Tuesday, November 08, 2005



MORE ON THE PETER ROSE WRONGFUL CONVICTION

Guilty police are still untouched. I mentioned this case previously on Oct 22.

A year ago, 37-year-old Peter J. Rose walked out of Mule Creek State Prison in Ione (Amador County), straight into the arms of his children. He had served nearly 10 years of hard time for the 1994 rape of a 13-year-old girl before DNA testing proved his innocence. If not for the Northern California Innocence Project, he'd likely still be behind bars. To date, there has been no official inquiry into the failures that led to his wrongful conviction, nor has anyone been held accountable. Sadly, that means it will take longer for Rose and his family to heal from this miscarriage of justice and the decade they lost. Which is precisely why California needs an "innocence commission."

From the get-go, Rose maintained his innocence, telling the judge, "I don't need a lawyer, I'm innocent." But the jury chose to believe the 13-year-old victim who identified Rose in court as her rapist. What the jury didn't know was that before her three-hour interview with Lodi police, she had insisted she never saw her attacker's face. But according to court records, detectives goaded her into naming the rapist. They even insisted she take off her crucifix so she "wouldn't be lying in the presence of the Lord." After hours under pressure, the young girl said: "Maybe it could be Pete? My aunt thinks it was Pete. Is it Pete?" At that point, the detectives changed their tone. "You're doing good here," they said. And slowly but steadily, the young girl's hesitancy turned into certainty. The jury found Rose guilty, and when the judge sentenced him to 27 years in prison, Rose wept.

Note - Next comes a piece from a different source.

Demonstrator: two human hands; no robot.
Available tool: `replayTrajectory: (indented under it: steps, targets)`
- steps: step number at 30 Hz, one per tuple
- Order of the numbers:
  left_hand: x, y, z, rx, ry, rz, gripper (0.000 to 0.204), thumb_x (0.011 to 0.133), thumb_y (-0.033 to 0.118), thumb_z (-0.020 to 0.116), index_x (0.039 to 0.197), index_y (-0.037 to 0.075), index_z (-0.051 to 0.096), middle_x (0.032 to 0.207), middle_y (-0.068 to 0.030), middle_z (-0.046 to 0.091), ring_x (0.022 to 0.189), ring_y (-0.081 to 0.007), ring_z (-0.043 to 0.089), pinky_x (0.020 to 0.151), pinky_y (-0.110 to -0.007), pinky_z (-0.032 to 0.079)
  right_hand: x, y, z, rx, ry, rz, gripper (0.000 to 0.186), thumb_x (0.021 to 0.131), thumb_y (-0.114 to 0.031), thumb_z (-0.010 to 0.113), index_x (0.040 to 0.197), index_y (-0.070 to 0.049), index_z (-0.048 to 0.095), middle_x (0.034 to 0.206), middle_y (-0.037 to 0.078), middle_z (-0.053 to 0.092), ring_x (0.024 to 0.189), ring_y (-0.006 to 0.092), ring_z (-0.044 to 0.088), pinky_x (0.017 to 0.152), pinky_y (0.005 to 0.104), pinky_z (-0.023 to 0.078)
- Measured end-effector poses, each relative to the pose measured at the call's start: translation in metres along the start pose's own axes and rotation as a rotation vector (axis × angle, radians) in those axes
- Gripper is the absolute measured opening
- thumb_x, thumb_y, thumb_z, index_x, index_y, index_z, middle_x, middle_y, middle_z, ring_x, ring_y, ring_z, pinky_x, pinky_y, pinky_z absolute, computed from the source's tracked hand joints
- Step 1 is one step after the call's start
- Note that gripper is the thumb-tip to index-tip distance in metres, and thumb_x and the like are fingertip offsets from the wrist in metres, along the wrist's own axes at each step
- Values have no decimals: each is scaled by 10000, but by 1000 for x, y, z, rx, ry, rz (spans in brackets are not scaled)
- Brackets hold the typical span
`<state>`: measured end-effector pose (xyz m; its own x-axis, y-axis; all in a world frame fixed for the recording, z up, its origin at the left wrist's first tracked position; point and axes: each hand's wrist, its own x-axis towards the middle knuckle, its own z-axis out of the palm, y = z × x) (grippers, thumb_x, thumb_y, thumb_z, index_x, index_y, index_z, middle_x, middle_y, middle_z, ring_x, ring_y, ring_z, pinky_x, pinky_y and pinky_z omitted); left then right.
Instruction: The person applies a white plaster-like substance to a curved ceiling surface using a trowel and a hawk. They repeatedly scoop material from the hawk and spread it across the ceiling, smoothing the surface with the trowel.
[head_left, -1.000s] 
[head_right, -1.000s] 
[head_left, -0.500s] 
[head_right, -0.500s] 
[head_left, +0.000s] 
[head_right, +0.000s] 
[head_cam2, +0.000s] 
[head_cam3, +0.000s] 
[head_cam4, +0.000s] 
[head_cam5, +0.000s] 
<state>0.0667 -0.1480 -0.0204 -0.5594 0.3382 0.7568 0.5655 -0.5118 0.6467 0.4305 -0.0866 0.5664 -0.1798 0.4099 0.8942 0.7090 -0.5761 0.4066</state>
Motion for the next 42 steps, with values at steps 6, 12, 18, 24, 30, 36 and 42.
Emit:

Law students enrolled in Golden Gate University's Northern California Innocence Project, who investigated Rose's claim of innocence, were initially told that all the evidence in the case had been destroyed, but they kept looking. Their persistence was rewarded: A small cutting from the rape victim's underwear turned up in a laboratory where it had been sitting since Rose's trial. The students filed a motion for DNA testing. The results were clear: The DNA profile obtained from the cutting could not have come from Rose. On Oct. 29, 2004, San Joaquin Superior Court Judge Stephen Demetras ordered Rose's immediate release. Students and lawyers from the Innocence Project carried the judge's order to the prison and watched Rose walk to freedom.

Earlier this year, Rose was declared factually innocent, wiping the conviction from his record, and on Oct. 20, his request for compensation from the state, at $100 for each day of post-conviction wrongful incarceration, was approved. But Rose has yet to receive an apology or explanation. Not from the Lodi Police Department, whose internal investigation cleared itself of any wrongdoing. Not from the San Joaquin D.A.'s office which, as far as we know, has never questioned its handling of the case. Not from the victim, now 24, who upon learning of Rose's release recanted her testimony, saying she only named Rose because of police pressure. And not from his court-appointed attorney, who not only failed to inform the jury that blood tests should have excluded Rose as a suspect, but who also failed to bring up the coercive tactics police used with the rape victim.

Since 1989, 163 prisoners in the United States have been exonerated through post-conviction DNA testing, according to the New York Innocence Project (www.innocenceproject.org). In each case, the system failed, due to police or prosecutor misconduct, questionable identification procedures, coerced confessions, racism or ineffective counsel. All this underscores the need for an innocence commission, a blue-ribbon panel of criminal justice professionals whose job it is to conduct post-mortems of wrongful convictions, such as Rose's, and make recommendations for change. If other catastrophes, such as hospital malpractice cases, terrorist attacks and airplane crashes, are subject to investigations that result in someone taking responsibility and instituting reforms, why not wrongful convictions? Ten years stolen from a man's life deserves no less.